Grayling's grab for Stonehenge cash only confuses the issue

 

It's not been a good week for Chris Grayling. The transport secretary has more egg on his face after hailing transport ‘investment’ in the South West 'more than £2bn', despite the majority of the spending – the £1.6bn Stonehenge Tunnel – currently being unfunded.

It comes after Mr Grayling was lambasted at Prime Minister’s Questions over his handling of the Seaborne Freight fiasco. Labour leader Jeremy Corbyn cited a Freedom of Information disclosure to Transport Network showing that the Department for Transport (DfT) had shortcut its usual procurement processes.

”Local

To coincide with the transport secretary’s visit to the region to announce an £80m package for sea wall defences at Dawlish, just five years after the rail line was washed away, his department published a glossy brochure – whose purpose is, to say the least, slightly questionable – highlighting Government spending in the region.

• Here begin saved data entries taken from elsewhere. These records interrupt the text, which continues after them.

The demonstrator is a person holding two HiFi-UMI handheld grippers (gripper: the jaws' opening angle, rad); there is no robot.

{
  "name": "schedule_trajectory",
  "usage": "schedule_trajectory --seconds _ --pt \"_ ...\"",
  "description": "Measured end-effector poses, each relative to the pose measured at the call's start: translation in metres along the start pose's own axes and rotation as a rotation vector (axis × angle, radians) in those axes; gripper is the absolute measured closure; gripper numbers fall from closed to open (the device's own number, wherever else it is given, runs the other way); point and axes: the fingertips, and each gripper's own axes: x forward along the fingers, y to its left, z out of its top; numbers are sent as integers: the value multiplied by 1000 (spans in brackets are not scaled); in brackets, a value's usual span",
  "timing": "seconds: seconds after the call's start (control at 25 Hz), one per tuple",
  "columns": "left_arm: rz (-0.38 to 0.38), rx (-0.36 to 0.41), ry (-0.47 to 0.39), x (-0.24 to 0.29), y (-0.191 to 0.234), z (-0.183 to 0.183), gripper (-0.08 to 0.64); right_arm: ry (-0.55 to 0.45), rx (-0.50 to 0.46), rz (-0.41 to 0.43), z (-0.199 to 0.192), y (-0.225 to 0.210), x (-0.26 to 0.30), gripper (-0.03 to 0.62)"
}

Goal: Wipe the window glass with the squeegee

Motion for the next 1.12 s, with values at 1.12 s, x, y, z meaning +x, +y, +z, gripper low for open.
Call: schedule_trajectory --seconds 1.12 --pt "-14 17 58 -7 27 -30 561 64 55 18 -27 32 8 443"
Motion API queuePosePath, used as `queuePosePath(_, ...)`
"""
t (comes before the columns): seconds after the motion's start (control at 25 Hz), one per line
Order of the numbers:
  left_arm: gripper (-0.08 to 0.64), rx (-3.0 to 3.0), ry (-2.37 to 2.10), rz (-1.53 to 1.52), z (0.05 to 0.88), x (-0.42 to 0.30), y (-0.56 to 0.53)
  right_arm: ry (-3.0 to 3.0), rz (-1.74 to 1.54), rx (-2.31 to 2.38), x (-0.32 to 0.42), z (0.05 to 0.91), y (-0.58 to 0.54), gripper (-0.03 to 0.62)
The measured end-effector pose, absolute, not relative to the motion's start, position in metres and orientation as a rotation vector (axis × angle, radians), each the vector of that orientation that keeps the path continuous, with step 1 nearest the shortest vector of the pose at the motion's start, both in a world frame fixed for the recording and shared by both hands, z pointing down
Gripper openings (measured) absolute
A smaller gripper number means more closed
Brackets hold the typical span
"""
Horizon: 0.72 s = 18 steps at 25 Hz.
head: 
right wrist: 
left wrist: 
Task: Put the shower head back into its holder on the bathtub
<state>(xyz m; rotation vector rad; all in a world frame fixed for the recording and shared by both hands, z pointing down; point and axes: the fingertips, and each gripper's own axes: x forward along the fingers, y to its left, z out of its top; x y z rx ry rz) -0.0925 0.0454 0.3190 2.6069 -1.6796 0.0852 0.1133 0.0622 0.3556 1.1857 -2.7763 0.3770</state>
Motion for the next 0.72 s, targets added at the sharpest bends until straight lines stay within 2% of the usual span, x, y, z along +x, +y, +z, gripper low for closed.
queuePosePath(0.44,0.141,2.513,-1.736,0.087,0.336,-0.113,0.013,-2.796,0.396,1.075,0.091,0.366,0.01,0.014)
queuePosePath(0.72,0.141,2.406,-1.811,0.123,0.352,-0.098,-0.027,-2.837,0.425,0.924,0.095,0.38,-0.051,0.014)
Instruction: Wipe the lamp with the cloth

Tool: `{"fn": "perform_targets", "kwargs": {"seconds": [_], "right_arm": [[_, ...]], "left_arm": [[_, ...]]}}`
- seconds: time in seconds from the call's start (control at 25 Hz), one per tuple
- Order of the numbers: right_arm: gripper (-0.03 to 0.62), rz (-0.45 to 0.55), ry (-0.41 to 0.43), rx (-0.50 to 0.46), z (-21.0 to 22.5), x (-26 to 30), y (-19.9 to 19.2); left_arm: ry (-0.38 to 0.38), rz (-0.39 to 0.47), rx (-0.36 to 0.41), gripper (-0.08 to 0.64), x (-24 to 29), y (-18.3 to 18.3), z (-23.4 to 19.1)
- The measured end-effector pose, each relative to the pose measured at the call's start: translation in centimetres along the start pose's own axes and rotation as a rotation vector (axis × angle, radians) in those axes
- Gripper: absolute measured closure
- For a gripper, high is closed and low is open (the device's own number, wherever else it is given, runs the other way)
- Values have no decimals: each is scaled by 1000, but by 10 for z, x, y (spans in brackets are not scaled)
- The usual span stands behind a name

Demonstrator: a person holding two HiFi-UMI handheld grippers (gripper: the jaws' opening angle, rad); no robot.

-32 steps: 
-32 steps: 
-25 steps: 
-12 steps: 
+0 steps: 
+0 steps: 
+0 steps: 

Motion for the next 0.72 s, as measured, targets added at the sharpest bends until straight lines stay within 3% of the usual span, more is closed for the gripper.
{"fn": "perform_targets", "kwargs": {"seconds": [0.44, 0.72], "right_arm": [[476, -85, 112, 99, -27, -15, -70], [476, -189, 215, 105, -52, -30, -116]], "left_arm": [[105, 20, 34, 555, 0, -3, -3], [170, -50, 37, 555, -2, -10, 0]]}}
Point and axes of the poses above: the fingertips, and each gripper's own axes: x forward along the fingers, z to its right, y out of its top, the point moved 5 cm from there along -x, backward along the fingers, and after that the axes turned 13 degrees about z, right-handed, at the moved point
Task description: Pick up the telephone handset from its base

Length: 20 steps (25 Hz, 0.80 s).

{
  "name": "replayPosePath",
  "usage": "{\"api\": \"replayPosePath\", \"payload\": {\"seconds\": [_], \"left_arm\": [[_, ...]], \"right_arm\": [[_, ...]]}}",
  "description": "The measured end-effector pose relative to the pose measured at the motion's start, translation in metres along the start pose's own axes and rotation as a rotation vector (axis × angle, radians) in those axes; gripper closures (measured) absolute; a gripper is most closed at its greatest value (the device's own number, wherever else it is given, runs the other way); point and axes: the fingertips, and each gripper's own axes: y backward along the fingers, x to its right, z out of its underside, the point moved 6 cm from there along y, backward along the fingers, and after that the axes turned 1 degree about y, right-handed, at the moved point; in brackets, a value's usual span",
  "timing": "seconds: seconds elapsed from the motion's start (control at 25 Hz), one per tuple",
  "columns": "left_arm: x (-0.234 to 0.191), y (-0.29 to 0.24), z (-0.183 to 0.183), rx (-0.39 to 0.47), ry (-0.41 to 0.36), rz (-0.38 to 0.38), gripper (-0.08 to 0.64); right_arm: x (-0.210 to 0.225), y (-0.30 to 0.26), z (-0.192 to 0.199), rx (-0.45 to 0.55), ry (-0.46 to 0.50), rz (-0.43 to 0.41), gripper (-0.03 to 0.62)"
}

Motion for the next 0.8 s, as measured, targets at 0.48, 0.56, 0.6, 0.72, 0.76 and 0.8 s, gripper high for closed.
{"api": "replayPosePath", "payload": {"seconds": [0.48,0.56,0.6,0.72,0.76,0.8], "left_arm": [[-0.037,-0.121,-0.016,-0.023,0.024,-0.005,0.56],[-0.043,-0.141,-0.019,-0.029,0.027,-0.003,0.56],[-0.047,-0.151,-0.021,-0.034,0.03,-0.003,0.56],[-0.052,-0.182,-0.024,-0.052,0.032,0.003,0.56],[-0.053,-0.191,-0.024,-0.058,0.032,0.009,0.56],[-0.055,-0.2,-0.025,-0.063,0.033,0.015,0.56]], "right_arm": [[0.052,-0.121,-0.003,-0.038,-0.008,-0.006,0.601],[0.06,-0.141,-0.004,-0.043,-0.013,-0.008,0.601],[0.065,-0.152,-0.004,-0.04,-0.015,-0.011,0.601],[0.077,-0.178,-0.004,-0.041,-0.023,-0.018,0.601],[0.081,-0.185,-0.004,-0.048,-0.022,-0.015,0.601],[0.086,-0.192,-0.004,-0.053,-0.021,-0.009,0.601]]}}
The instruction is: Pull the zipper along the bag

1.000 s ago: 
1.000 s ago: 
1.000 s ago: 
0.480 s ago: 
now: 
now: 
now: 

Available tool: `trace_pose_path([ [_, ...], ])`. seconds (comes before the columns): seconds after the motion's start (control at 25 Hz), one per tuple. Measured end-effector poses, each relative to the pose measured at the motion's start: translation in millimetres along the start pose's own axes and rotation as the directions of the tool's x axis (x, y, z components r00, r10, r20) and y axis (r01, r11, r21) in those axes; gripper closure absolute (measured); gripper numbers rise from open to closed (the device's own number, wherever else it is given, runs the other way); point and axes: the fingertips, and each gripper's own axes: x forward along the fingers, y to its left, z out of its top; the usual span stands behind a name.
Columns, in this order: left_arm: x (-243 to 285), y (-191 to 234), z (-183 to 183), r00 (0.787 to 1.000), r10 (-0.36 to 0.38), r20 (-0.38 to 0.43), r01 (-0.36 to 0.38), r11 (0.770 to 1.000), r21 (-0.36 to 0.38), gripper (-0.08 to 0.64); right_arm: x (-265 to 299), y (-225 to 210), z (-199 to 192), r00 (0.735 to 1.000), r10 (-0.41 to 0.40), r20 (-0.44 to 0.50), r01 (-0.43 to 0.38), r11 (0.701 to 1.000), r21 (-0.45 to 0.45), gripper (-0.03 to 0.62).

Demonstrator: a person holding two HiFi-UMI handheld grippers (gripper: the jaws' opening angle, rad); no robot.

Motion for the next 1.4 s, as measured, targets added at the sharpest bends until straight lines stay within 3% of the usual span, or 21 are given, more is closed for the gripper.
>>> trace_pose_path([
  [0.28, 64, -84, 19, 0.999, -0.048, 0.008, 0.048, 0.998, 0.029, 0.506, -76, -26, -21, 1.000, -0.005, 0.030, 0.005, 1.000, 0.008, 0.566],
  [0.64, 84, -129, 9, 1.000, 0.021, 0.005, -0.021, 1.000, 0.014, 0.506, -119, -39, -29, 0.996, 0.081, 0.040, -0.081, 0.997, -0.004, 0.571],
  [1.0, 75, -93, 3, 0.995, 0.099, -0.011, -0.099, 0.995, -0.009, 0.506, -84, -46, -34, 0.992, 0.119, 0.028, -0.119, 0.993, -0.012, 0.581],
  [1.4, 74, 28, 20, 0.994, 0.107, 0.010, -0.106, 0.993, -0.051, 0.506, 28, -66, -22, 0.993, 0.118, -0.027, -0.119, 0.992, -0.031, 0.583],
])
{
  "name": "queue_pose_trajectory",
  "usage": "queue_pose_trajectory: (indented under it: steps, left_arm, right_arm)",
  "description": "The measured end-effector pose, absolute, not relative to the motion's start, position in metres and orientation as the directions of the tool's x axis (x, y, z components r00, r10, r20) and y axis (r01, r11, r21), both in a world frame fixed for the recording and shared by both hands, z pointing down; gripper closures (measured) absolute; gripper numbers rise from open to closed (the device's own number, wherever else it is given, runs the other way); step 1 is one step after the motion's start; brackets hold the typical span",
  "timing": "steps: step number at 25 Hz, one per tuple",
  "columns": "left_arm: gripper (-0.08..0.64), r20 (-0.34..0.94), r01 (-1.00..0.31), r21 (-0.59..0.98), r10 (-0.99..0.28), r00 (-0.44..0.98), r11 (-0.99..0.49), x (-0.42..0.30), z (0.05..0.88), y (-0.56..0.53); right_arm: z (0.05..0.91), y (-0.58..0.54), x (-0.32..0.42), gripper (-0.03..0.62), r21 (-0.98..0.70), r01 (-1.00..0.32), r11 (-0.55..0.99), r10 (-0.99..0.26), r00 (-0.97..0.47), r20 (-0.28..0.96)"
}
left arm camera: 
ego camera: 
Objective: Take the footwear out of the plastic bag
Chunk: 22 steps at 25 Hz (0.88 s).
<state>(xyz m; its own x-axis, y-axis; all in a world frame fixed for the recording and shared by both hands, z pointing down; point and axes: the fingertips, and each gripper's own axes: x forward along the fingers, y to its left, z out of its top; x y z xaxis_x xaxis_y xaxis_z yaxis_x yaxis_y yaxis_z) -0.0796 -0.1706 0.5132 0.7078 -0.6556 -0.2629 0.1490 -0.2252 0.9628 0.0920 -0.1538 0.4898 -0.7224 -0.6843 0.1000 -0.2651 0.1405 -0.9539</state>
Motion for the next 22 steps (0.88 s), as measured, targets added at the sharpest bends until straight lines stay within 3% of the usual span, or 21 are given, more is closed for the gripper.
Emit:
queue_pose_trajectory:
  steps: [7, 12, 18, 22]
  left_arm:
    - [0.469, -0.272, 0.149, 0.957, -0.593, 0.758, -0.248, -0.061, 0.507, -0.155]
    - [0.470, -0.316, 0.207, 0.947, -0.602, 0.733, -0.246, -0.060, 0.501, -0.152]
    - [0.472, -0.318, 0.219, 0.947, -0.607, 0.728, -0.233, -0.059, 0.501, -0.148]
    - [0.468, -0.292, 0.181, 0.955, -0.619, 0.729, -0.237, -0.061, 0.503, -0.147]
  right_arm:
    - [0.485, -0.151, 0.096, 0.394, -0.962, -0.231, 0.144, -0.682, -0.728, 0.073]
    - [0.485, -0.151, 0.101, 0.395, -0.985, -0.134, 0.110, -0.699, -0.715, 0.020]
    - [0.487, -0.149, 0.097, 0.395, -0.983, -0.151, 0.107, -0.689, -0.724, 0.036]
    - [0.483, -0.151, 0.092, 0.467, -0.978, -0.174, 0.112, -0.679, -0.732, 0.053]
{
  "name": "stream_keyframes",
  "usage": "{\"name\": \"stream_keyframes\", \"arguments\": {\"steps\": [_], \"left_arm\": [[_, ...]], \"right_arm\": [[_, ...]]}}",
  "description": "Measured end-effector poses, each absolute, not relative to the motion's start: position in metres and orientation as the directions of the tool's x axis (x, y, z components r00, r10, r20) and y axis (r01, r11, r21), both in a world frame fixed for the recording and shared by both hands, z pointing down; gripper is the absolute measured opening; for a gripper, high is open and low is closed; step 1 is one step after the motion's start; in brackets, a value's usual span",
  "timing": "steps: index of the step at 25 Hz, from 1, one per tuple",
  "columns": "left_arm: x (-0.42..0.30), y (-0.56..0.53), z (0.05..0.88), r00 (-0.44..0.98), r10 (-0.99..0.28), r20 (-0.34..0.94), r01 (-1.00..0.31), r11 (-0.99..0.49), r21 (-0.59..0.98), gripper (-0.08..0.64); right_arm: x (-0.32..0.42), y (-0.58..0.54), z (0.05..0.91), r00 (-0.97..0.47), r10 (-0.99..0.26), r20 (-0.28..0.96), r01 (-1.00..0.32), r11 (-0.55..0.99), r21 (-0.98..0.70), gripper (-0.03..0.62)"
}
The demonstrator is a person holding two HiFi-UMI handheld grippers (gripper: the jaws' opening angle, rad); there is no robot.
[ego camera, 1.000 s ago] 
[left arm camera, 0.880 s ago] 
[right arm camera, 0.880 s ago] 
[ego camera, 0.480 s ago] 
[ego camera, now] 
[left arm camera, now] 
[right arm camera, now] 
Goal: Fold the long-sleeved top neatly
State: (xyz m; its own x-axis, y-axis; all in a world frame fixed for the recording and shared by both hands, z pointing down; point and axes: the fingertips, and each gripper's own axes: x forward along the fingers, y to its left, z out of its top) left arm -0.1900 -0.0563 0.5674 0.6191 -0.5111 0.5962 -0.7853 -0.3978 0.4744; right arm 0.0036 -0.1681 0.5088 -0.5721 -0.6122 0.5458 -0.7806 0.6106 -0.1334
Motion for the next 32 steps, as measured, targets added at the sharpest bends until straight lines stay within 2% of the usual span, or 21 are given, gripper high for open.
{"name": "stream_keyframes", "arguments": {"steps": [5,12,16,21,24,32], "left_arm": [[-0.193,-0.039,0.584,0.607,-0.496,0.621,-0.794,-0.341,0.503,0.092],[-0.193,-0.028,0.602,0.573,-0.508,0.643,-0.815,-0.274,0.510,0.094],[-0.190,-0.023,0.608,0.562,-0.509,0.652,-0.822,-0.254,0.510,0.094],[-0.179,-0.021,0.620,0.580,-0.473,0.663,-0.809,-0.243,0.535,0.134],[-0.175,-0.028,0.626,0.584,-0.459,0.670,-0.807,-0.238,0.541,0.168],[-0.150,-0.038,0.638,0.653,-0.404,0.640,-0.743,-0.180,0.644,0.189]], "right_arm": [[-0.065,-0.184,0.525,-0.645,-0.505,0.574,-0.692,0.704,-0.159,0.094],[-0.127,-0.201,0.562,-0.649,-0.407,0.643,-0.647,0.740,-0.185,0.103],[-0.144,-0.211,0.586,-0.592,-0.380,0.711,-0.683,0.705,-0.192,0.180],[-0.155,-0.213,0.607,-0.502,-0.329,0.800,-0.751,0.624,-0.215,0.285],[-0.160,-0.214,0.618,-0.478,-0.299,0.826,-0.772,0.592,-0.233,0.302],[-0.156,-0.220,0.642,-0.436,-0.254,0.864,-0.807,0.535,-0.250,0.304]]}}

On his visit to the region, for which the Dawlish announcement appears to have been delayed, Mr Grayling also confirmed £22.5m funding for a link road near Plymouth.

The brochure cites both funding pledges, but its biggest ticket item by far is the plan to build a tunnel at Stonehenge, at a cost of £1.6bn.

However, as Transport Network has reported, the DfT is waiting for the Treasury to clarify how the scheme will be paid for after confirming that it will not be financed through any form of private finance.

In a letter to the transport select committee the DfT’s permanent secretary, Bernadette Kelly, wrote: 'The business cases will be considered in 2019 as planned and the Department is working with HM Treasury to determine the funding route for these schemes as part of this process, but my Department's expectation is that public funding will need to be agreed as part of the spending review.'

The chancellor announced a total moratorium on existing forms of private finance in the Autumn Budget, alongside nearly £29bn for roads over five years through the National Roads Fund, the bulk (£25.3bn) of which will pay for the 2020-25 Highways England Road Investment Strategy (RIS2).

Although Ms Kelly’s letter suggested that funding for the Stonehenge Tunnel – and the link roads for the Lower Thames Crossing – would be in addition to the cash for RIS2, the DfT brochure implies that it will come from there.

It states: ‘As part of our £29bn improvement package on England's most important roads, the government is investing in new high quality dual carriageway connections in the South West, connecting Camborne to the M5 at Exeter, and the M5 at Taunton to the M3 at Basingstoke.

This is part of a longer-term aim to extend dualling to Penzance and includes a £1.6bn investment in a 1.8-mile tunnel to bypass Stonehenge.’

To be fair to the DfT, it isn't entirely clear what part the cost of Stonehenge plays in the £2bn headline figure, given that it has made no attempt to add up the seemingly random list of projects, which include large chunks of national spending with no attempt to estimate the region's share.

In fact, the document itself doesn't mention the 'more than £2bn' figure at all. That seems to be a figment of his - and his press officers' - imagination.

Transport Network has approached the DfT for comment.